학술논문
SARS-CoV-2 infection induces DNA damage, through CHK1 degradation and impaired 53BP1 recruitment, and cellular senescence
Document Type
Article
Author
Gioia, Ubaldo; Tavella, Sara; Martínez-Orellana, Pamela; Cicio, Giada; Colliva, Andrea; Ceccon, Marta; Cabrini, Matteo; Henriques, Ana C.; Fumagalli, Valeria; Paldino, Alessia; Presot, Ettore; Rajasekharan, Sreejith; Iacomino, Nicola; Pisati, Federica; Matti, Valentina; Sepe, Sara; Conte, Matilde I.; Barozzi, Sara; Lavagnino, Zeno; Carletti, Tea; Volpe, Maria Concetta; Cavalcante, Paola; Iannacone, Matteo; Rampazzo, Chiara; Bussani, Rossana; Tripodo, Claudio; Zacchigna, Serena; Marcello, Alessandro; d’Adda di Fagagna, Fabrizio
Source
Nature Cell Biology; April 2023, Vol. 25 Issue: 4 p550-564, 15p
Subject
Language
ISSN
14657392; 14764679
Abstract
Severe acute respiratory syndrome coronavirus 2 (SARS-CoV-2) is the RNA virus responsible for the coronavirus disease 2019 (COVID-19) pandemic. Although SARS-CoV-2 was reported to alter several cellular pathways, its impact on DNA integrity and the mechanisms involved remain unknown.
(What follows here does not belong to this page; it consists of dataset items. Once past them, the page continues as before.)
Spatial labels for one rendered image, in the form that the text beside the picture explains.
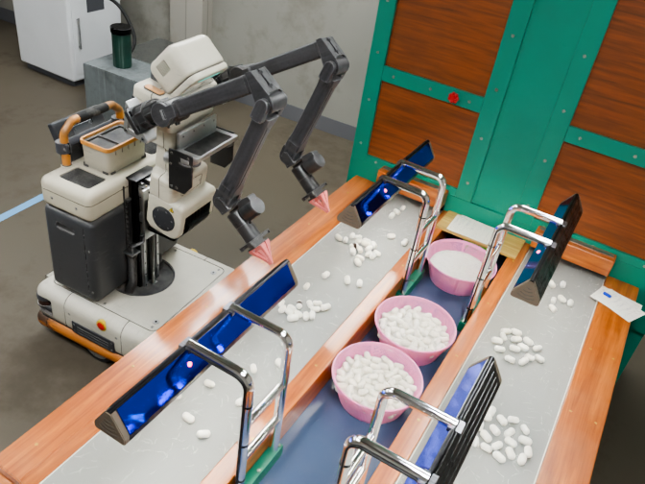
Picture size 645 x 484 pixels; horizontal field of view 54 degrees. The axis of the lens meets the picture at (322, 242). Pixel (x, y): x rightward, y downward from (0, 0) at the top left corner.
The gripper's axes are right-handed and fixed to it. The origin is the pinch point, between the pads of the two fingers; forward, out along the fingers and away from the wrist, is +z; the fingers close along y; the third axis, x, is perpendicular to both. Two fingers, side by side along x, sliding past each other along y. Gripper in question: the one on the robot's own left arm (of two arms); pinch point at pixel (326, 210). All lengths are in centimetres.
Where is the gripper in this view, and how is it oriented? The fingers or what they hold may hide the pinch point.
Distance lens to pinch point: 234.3
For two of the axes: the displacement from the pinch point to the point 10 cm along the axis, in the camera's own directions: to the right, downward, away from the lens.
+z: 5.6, 8.2, 1.2
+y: 5.0, -4.5, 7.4
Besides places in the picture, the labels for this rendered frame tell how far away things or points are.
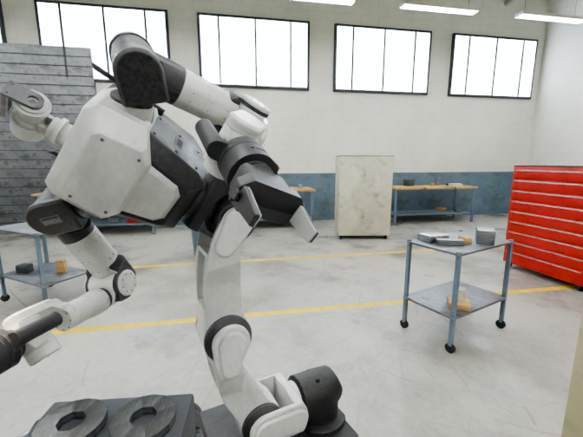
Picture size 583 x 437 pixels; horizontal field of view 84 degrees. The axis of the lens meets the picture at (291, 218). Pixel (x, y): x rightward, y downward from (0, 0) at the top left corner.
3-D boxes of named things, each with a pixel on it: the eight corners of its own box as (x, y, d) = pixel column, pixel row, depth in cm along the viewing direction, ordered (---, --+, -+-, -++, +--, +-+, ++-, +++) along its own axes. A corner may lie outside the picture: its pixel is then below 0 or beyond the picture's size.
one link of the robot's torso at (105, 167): (171, 205, 111) (57, 146, 94) (228, 127, 99) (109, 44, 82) (157, 264, 87) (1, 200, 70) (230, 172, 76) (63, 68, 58)
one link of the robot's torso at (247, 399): (269, 397, 125) (229, 292, 110) (293, 436, 108) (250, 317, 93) (232, 422, 119) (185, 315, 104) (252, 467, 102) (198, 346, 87)
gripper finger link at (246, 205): (252, 231, 42) (237, 204, 46) (265, 212, 41) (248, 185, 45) (241, 229, 41) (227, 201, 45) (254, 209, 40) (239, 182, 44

Here we show that SARS-CoV-2 causes DNA damage and elicits an altered DNA damage response. Mechanistically, SARS-CoV-2 proteins ORF6 and NSP13 cause degradation of the DNA damage response kinase CHK1 through proteasome and autophagy, respectively. CHK1 loss leads to deoxynucleoside triphosphate (dNTP) shortage, causing impaired S-phase progression, DNA damage, pro-inflammatory pathways activation and cellular senescence. Supplementation of deoxynucleosides reduces that. Furthermore, SARS-CoV-2 N-protein impairs 53BP1 focal recruitment by interfering with damage-induced long non-coding RNAs, thus reducing DNA repair. Key observations are recapitulated in SARS-CoV-2-infected mice and patients with COVID-19. We propose that SARS-CoV-2, by boosting ribonucleoside triphosphate levels to promote its replication at the expense of dNTPs and by hijacking damage-induced long non-coding RNAs’ biology, threatens genome integrity and causes altered DNA damage response activation, induction of inflammation and cellular senescence.